Résumé

Maurice Trinquat De l'Amortissement des emprunts d'États… (1899)

Ce qui fonde le crédit et influe sur le taux des emprunts, c'est la paix ou la guerre, l'abondance ou la rareté des capitaux, l'état tranquille ou agité du pays, la fidélité ou la mauvaise foi du gouvernement, c'est enfin la possibilité ou l'impuissance de remplir les engagements nouveaux. Et la preuve, c'est que tel pays qui n'a plus d'amortissement et est écrasé sous le poids d'une dette énorme, l'Angleterre, a le cours de ses effets publics plus élevé que la "France qui doit six ou sept fois moins et écrit dans son budget un amortissement colossal (1) ) ) .
Source : Gallica

Maurice Trinquat De l'Amortissement des emprunts d'États… (1899)

S'affranchir de l'obligation de payer ses dettes, c'est s'encourager à en contracter indéfiniment de nouvelles; or, pour un État comme pour un particulier, emprunter toujours et ne rembourser jamais, c'est augmenter
indéfiniment son passif et marcher vers la banqueroute.
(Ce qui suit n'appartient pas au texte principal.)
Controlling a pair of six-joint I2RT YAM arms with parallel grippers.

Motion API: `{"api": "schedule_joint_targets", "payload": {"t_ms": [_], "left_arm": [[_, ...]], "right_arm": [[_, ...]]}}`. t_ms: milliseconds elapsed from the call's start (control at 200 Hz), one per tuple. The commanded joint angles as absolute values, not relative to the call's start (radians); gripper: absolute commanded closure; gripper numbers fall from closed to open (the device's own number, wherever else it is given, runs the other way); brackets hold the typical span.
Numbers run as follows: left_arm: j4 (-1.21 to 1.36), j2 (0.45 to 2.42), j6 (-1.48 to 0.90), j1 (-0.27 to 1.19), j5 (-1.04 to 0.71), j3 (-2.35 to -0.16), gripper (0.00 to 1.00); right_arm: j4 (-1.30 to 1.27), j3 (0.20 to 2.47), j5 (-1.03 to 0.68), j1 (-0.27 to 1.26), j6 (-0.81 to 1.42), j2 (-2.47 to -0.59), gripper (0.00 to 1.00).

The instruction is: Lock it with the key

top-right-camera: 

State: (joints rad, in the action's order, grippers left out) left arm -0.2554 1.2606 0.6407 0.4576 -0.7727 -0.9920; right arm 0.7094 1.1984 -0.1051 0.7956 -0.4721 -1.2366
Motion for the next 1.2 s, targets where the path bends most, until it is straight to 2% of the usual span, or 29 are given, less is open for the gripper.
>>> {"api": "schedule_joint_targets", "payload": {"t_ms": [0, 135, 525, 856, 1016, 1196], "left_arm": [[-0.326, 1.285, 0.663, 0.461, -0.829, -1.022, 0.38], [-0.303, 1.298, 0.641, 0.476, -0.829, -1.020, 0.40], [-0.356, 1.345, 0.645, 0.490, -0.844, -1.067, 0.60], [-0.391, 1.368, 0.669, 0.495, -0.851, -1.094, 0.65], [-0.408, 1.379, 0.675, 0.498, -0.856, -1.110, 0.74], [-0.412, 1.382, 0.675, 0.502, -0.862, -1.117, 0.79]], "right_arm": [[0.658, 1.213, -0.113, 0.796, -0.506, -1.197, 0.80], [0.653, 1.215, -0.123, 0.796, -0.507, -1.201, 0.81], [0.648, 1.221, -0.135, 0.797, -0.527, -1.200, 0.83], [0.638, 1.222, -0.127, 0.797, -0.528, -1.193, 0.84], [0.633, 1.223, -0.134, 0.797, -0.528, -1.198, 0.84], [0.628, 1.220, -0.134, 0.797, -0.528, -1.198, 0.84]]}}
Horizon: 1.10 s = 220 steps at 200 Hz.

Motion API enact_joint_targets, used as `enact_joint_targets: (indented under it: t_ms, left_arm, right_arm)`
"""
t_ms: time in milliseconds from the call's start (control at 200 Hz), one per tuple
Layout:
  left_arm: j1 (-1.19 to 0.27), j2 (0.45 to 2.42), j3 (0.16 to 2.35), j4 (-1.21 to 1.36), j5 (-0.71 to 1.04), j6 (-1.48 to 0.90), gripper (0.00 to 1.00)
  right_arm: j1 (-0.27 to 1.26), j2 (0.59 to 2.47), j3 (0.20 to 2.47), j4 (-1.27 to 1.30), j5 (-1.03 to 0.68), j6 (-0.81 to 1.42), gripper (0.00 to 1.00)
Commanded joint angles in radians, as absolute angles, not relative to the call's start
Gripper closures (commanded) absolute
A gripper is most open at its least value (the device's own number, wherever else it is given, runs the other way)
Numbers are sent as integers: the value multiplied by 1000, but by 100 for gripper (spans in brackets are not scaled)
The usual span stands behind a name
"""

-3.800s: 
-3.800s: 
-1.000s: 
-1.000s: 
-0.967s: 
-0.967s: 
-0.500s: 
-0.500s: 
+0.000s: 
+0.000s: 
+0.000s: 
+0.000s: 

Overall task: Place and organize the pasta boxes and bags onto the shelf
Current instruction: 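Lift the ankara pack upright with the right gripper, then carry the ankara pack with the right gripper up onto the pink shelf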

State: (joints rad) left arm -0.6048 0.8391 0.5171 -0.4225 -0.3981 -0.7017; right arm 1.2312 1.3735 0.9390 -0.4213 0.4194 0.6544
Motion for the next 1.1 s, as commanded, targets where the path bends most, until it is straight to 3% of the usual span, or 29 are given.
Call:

Et c'est l'opinion qu'avaient déjà nos financiers clairvoyants de 1816 (1) alors qu'ils définissaient l'amortissement « un organe de la vie financière de l'État, organe qui entretient le mouvement et la circulation, en maintenant un juste équilibre entre l'accroissement possible et la réduction calculée de la dette ».
Source : Gallica

Maurice Trinquat De l'Amortissement des emprunts d'États… (1899)

« Rien de plus délicat que la matière de l'amortissement; l'État ne peut être assimilé d'une façon absolue à un particulier et on ne saurait lui appliquer à l'aveugle le dicton : qui paye ses dettes s'enrichit. Ce n'est vrai qu'autant qu'il ne risque pas d'écraser l'instrument du travail général. » Nous croyons que l'on courrait ce danger si l'on prétendait imposer à un pays chargé d'une dette comme celle de la France, le remboursement intégral dans un délai déterminé; sans compter qu'une dette permanente est utile, afin qu'il y ait un crédit public et des rentes en circulation.